### Data block
_ _ _ _

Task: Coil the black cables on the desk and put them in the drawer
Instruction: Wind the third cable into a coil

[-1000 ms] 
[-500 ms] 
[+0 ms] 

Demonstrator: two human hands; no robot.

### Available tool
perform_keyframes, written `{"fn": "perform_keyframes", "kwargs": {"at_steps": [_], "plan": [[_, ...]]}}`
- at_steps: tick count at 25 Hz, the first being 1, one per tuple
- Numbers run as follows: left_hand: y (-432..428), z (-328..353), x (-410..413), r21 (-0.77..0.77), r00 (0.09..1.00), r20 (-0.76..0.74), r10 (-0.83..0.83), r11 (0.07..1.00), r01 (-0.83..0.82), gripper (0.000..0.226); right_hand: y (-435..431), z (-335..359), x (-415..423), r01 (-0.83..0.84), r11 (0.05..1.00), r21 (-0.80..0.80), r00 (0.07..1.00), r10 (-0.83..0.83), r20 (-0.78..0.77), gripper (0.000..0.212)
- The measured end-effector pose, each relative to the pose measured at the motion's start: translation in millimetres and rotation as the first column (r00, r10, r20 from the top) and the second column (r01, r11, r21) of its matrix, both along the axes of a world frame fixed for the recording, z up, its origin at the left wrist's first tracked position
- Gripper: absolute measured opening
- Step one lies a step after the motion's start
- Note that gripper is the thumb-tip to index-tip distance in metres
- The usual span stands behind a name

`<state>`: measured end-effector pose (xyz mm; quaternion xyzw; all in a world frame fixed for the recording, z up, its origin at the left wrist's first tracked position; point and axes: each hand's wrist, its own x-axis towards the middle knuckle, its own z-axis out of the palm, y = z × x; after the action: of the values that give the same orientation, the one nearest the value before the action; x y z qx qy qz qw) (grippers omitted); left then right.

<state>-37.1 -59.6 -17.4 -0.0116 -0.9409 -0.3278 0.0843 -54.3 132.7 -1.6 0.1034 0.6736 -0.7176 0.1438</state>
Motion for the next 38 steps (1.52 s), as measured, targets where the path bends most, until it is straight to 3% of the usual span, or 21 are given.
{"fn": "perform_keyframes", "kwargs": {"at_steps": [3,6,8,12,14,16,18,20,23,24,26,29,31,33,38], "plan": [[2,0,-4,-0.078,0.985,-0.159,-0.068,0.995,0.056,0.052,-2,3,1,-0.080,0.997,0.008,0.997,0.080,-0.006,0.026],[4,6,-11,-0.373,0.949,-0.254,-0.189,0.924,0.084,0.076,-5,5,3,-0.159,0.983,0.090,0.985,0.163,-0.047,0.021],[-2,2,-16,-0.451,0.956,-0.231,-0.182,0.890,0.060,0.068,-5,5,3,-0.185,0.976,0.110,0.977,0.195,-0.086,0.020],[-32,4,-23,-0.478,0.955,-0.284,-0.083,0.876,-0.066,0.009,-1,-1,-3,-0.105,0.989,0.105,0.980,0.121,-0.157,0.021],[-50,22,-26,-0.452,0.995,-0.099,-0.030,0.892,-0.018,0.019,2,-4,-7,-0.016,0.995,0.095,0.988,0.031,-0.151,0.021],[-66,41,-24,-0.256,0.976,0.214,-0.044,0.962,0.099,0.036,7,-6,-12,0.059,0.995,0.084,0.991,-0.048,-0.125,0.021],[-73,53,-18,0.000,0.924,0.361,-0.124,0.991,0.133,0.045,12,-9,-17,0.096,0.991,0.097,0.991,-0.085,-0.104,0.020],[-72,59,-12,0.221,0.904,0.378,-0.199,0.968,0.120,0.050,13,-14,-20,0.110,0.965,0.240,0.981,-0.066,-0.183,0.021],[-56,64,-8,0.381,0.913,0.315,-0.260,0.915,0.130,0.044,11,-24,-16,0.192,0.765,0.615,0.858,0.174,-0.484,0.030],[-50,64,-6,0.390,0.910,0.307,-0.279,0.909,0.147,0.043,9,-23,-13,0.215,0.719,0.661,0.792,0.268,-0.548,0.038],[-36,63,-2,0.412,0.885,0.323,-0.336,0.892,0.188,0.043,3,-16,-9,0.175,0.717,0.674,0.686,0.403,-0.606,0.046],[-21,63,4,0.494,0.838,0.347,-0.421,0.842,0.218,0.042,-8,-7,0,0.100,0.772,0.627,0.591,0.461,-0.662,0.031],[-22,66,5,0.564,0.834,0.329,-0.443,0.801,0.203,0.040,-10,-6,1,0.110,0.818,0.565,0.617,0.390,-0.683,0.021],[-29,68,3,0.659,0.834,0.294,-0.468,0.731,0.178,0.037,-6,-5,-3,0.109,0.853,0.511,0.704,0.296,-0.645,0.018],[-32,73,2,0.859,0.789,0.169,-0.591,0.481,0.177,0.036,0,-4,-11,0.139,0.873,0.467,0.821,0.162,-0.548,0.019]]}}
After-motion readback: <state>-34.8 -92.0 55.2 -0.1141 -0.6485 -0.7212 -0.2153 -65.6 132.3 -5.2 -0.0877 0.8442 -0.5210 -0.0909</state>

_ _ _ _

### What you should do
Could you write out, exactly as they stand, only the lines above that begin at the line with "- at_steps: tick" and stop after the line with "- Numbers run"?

### Solution below
- at_steps: tick count at 25 Hz, the first being 1, one per tuple
- Numbers run as follows: left_hand: y (-432..428), z (-328..353), x (-410..413), r21 (-0.77..0.77), r00 (0.09..1.00), r20 (-0.76..0.74), r10 (-0.83..0.83), r11 (0.07..1.00), r01 (-0.83..0.82), gripper (0.000..0.226); right_hand: y (-435..431), z (-335..359), x (-415..423), r01 (-0.83..0.84), r11 (0.05..1.00), r21 (-0.80..0.80), r00 (0.07..1.00), r10 (-0.83..0.83), r20 (-0.78..0.77), gripper (0.000..0.212)

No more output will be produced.